No. If you have varicose veins you should attend a vascular surgeon to have your veins stripped first. Once this has been performed you can return to have your thread veins treated.
The treatment takes between 30 – 60 minutes.
Depending on the severity of blood vessels you may need a course of treatment with a minimum of 4 weeks between treatments. Dr Natalia will advise the best plan of treatment for you.
In general, treatment is not painful. You can feel a slight discomfort.
Icing pre-treatment is extremely beneficial and numbs the area to be treated and for most patients is a suitable pain reliever.
Treatment can be painful for women at certain times of their menstrual cycle when sensitivity is increased and it is advised not to have treatment at this time for your own comfort.
- Stinging, red and raised patches of skin, or bruises where the injection was made. These usually go away shortly after treatment.
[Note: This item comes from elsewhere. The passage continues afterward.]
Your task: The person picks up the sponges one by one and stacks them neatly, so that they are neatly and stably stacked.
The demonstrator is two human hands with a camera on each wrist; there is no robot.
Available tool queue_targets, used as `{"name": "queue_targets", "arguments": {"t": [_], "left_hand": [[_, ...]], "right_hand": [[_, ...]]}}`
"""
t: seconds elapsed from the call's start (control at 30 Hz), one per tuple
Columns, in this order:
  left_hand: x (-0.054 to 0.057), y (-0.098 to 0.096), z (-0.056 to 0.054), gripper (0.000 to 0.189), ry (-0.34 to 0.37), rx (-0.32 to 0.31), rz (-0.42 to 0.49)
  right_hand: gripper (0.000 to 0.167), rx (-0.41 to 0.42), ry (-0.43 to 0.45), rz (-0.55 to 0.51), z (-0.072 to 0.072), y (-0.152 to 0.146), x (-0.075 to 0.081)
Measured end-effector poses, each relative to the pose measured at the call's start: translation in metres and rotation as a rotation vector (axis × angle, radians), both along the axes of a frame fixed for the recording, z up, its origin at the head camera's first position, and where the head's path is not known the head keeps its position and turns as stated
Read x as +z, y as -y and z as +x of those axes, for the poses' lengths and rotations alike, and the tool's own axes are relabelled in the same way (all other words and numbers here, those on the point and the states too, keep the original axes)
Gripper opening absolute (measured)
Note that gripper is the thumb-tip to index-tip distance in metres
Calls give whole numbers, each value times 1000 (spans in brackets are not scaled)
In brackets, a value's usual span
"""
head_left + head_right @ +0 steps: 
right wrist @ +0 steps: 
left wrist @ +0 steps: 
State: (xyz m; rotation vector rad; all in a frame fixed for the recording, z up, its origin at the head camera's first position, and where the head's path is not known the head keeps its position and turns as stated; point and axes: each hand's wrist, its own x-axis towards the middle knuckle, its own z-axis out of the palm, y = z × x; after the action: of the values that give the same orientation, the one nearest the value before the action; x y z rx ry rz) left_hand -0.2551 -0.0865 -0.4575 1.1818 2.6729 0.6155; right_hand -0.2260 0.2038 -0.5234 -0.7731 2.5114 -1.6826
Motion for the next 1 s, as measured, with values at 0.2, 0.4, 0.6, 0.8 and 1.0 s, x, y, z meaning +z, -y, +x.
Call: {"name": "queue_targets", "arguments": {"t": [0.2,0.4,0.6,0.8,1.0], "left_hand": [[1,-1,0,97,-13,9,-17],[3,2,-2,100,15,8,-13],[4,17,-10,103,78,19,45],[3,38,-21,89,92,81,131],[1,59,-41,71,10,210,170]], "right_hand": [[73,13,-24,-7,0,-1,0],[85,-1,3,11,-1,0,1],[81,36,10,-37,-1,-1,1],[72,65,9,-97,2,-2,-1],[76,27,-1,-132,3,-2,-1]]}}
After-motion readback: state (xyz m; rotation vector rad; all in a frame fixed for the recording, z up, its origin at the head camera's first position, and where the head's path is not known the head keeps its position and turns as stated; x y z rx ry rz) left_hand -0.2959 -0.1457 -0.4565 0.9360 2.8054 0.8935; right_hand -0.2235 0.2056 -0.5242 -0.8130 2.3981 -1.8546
- Spots, brown lines, or groups of fine red blood vessels around the treated vein. These also usually go away shortly after treatment.
- Lumps of blood that get trapped in vein and cause inflammation. This is not dangerous. You can relieve swelling by applying heat and taking aspirin. Dr Natalia can drain the trapped blood with a small pinprick at a follow-up visit. Please contact us if you notice unexpected inflammation.
While it is not possible to completely avoid broken blood vessels, there are several ways to minimize the risk.
- Avoid extremes of temperature where possible
- Avoid hot showers and baths always – heat causes blood vessels to dilate and break
- Avoid sun exposure for 4 weeks and use sunscreen
- Avoid waxing for 4 weeks
- Limit alcohol intake. Alcohol increases blood pressure, causing veins to dilate. When the capillaries dilate repeatedly, they eventually lose their ability to contract. Eventually, they show up as broken blood vessels on the body.